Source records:
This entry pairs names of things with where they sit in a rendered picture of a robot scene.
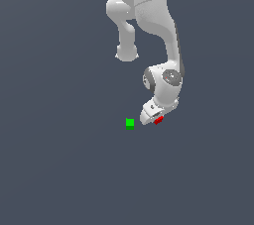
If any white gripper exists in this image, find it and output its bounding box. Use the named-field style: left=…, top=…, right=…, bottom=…
left=139, top=96, right=181, bottom=126

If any red cube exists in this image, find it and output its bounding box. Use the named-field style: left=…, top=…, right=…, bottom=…
left=153, top=115, right=165, bottom=126

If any green cube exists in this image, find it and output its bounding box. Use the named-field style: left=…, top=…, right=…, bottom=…
left=125, top=118, right=135, bottom=131

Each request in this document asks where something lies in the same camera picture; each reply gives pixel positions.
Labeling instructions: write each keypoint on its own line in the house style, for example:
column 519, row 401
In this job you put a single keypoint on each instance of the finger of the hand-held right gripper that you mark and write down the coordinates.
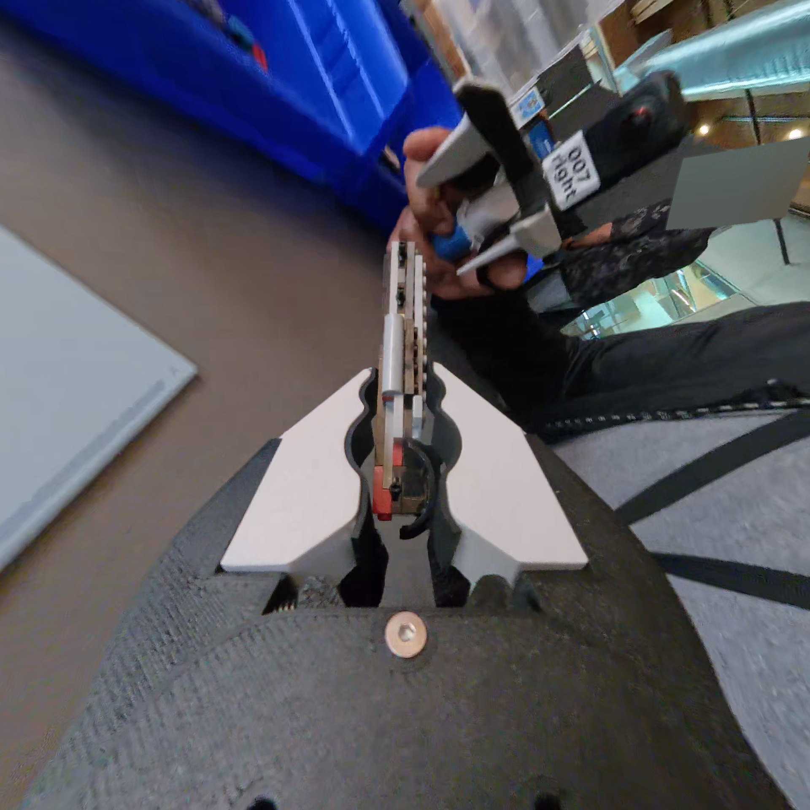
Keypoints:
column 525, row 237
column 459, row 155

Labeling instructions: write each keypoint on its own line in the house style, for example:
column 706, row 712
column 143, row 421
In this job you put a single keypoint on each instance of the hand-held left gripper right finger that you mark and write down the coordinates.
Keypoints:
column 512, row 506

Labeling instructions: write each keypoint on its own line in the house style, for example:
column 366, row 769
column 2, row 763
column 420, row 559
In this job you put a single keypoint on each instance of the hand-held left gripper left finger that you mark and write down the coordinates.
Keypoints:
column 304, row 500

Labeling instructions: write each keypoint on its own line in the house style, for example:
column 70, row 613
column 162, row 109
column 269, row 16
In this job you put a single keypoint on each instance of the toy brick assembly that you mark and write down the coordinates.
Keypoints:
column 393, row 379

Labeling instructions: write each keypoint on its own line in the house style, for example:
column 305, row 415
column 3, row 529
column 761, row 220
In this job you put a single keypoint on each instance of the person's right forearm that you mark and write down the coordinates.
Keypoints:
column 633, row 373

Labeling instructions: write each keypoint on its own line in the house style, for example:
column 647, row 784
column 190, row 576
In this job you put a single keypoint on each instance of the person's right hand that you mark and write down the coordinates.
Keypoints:
column 430, row 209

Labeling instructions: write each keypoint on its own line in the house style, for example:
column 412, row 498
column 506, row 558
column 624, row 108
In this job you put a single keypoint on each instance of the blue plastic bin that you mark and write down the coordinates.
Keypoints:
column 190, row 76
column 405, row 158

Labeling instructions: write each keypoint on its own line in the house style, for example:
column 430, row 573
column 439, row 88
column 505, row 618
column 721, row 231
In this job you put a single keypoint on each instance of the dark blue carton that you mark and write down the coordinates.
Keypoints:
column 541, row 140

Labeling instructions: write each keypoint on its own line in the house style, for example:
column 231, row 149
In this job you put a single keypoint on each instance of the small printed card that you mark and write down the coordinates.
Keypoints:
column 528, row 106

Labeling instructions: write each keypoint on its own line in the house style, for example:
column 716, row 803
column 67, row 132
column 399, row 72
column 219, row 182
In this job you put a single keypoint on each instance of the clear plastic drawer organizer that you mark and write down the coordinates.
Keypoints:
column 506, row 31

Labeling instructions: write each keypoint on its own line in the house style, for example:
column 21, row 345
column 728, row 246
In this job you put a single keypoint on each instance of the pile of loose toy bricks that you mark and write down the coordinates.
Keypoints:
column 243, row 38

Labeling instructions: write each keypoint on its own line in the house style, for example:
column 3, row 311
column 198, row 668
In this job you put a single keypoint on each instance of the pale blue instruction booklet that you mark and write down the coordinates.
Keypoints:
column 63, row 392

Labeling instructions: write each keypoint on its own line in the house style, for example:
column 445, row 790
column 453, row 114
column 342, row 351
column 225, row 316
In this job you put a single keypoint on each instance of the grey sweatshirt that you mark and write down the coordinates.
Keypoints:
column 747, row 664

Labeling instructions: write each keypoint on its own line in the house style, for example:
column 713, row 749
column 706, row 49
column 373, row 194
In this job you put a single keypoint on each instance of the silver metal air duct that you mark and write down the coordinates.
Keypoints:
column 728, row 57

WHAT TO PRODUCE:
Find every line of the data above that holds the word "where", then state how many there are and nothing else.

RESPONSE TO THIS EXERCISE:
2